An EcoDisc is a patented type of DVD which is thinner than a conventional DVD because it is made from a single layer of polycarbonate instead of two layers glued together. Because it contains less material, its manufacture produces only around half of the carbon dioxide of a conventional DVD, and the absence of a
non-biodegradable toxic glue layer makes it easier to recycle.

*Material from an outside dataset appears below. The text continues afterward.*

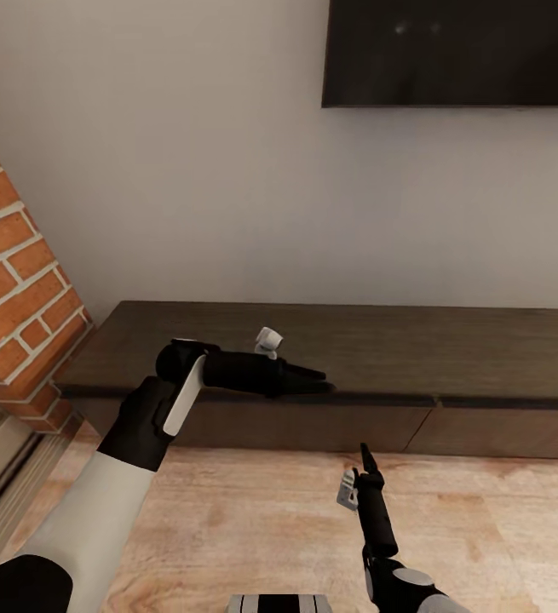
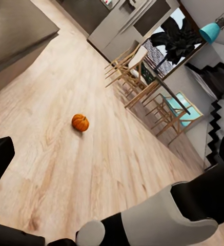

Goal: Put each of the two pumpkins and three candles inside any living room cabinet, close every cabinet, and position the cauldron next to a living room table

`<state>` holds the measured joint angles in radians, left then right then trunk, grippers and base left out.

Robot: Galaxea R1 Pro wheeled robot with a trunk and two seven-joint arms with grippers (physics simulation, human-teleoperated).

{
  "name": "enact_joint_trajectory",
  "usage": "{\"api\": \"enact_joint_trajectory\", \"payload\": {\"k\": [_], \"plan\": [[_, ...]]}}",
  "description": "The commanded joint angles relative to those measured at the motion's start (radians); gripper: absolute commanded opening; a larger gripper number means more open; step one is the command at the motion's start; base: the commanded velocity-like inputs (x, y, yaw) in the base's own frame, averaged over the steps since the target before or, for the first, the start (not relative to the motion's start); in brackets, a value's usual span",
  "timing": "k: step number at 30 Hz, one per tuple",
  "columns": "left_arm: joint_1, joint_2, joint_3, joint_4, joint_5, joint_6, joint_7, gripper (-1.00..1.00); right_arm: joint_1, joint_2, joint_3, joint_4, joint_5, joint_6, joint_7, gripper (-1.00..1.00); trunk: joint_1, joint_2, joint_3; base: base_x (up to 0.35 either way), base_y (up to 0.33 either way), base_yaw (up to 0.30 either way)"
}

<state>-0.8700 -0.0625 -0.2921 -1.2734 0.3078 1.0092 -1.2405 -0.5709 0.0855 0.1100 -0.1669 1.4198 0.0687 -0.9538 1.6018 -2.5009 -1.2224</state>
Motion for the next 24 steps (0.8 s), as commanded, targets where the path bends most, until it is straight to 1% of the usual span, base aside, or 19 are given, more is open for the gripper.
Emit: {"api": "enact_joint_trajectory", "payload": {"k": [1, 3, 7, 9, 13, 24], "plan": [[0.001, 0.001, 0.0, 0.0, 0.001, -0.001, -0.002, 1.0, -0.002, -0.001, 0.0, -0.001, 0.002, 0.002, 0.0, 1.0, 0.0, 0.0, 0.0, 0.0, 0.0, 0.0], [0.002, 0.001, 0.0, -0.001, 0.004, -0.003, -0.017, 1.0, -0.003, -0.004, -0.002, 0.0, 0.0, 0.001, 0.0, 1.0, 0.0, 0.0, 0.0, 0.0, 0.0, 0.0], [0.003, 0.001, -0.001, 0.001, 0.008, -0.002, -0.079, 1.0, -0.004, -0.005, -0.004, 0.005, -0.002, 0.001, -0.005, 1.0, 0.0, 0.0, 0.0, 0.0, 0.0, 0.0], [0.003, 0.001, -0.001, 0.011, 0.007, -0.003, -0.094, 1.0, -0.004, -0.007, -0.004, 0.001, -0.001, 0.008, -0.013, 1.0, 0.0, 0.0, 0.0, 0.0, 0.0, 0.0], [0.003, 0.001, -0.001, 0.02, 0.006, -0.004, -0.1, 1.0, -0.004, -0.009, -0.004, -0.001, -0.001, 0.008, -0.021, 1.0, 0.0, 0.0, 0.0, 0.064, 0.0, 0.0], [0.003, 0.005, -0.002, 0.021, 0.006, -0.006, -0.103, 1.0, -0.004, -0.001, -0.009, -0.003, -0.004, 0.002, -0.023, 1.0, 0.0, 0.0, 0.0, 0.303, 0.0, 0.0]]}}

Ecodiscs are prone to breakage (accidental or otherwise) since they are much less stiff than regular discs.

EcoDisc Technology AG licenses manufacturers of the discs, and also holds the rights to the EcoDisc logo.

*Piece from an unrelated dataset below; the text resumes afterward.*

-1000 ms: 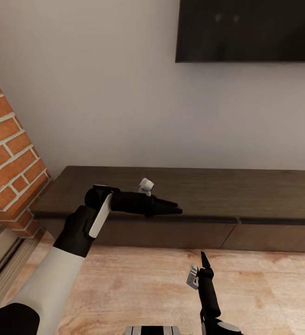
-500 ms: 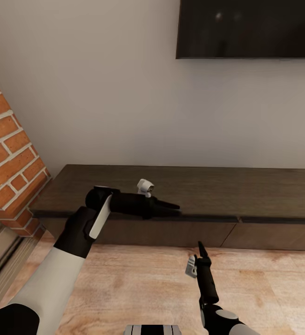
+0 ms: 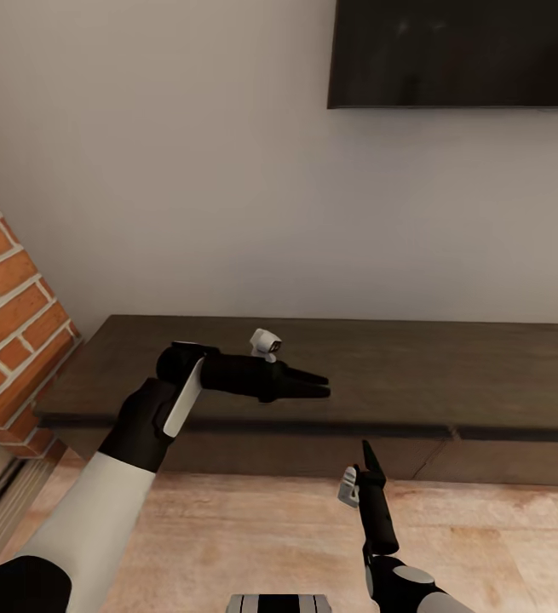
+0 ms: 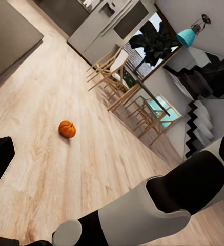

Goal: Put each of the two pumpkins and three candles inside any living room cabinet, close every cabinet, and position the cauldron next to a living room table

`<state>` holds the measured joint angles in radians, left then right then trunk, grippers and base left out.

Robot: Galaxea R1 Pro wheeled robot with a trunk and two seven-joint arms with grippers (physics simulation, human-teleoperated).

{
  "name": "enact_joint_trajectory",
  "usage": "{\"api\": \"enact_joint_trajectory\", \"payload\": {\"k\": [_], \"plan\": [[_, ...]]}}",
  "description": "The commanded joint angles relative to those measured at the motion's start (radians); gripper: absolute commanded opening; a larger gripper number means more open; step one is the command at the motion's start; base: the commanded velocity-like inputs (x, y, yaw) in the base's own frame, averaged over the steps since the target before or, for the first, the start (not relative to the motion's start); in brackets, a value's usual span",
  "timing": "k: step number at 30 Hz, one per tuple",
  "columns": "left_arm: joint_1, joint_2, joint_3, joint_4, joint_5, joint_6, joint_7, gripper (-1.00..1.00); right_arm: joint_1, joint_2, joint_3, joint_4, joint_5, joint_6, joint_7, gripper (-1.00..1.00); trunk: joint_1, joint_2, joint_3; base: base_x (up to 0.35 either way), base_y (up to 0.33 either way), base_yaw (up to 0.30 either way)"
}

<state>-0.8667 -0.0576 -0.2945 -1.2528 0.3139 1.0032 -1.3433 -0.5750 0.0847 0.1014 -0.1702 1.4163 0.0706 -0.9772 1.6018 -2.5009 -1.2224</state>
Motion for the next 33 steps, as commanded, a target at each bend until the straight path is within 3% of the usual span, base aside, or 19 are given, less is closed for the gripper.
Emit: {"api": "enact_joint_trajectory", "payload": {"k": [1, 15, 23, 29, 33], "plan": [[0.001, 0.001, 0.0, 0.0, 0.0, 0.0, 0.0, 1.0, 0.0, 0.0, 0.0, 0.0, 0.0, 0.001, 0.0, 1.0, 0.0, 0.0, 0.0, 0.12, 0.0, 0.0], [0.002, 0.007, 0.001, -0.002, 0.002, 0.0, -0.002, 1.0, 0.0, -0.005, 0.0, -0.001, 0.0, 0.001, -0.002, 1.0, 0.0, 0.0, 0.0, 0.011, 0.0, 0.0], [0.003, 0.007, 0.002, -0.001, 0.002, 0.0, -0.002, 1.0, 0.001, -0.008, -0.004, -0.053, -0.002, 0.01, -0.055, 1.0, 0.0, 0.0, 0.0, 0.0, 0.0, 0.0], [0.002, 0.006, 0.001, -0.001, 0.002, 0.0, -0.002, 1.0, 0.0, -0.004, -0.053, -0.078, -0.002, 0.01, -0.06, 1.0, 0.0, 0.0, 0.0, 0.169, 0.0, 0.0], [0.003, 0.007, 0.001, -0.001, 0.002, 0.0, -0.002, 1.0, 0.0, 0.0, -0.058, -0.097, -0.002, 0.009, -0.058, 1.0, 0.0, 0.0, 0.0, 0.054, 0.0, 0.0]]}}
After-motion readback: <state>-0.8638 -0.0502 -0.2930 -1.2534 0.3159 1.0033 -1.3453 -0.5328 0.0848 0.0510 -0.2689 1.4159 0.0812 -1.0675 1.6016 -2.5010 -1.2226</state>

The discs are used for covermounts by magazine publishers because their flexibility makes them less prone to damage during handling and transportation than rigid conventional DVDs, and shipping costs are reduced because of their lower weight.

The maximum capacity of the discs is 4.7 GB; as of 2011, double-layer 8.5 GB capacity was not available.

Although earlier versions of the EcoDisc occasionally showed problems with slot-loading drives (especially with those of Apple's MacBook), these problems have since been remedied.

In 2009 and 2010, Testronic Laboratories, a quality assurance and testing company, performed tests to assess compatibility on around 600 different models of player and drive, representing 80-90% of the installed product base, and found the disc compatible with all but one of the drives (the failing drive was a 1998 Sony DVP-S315).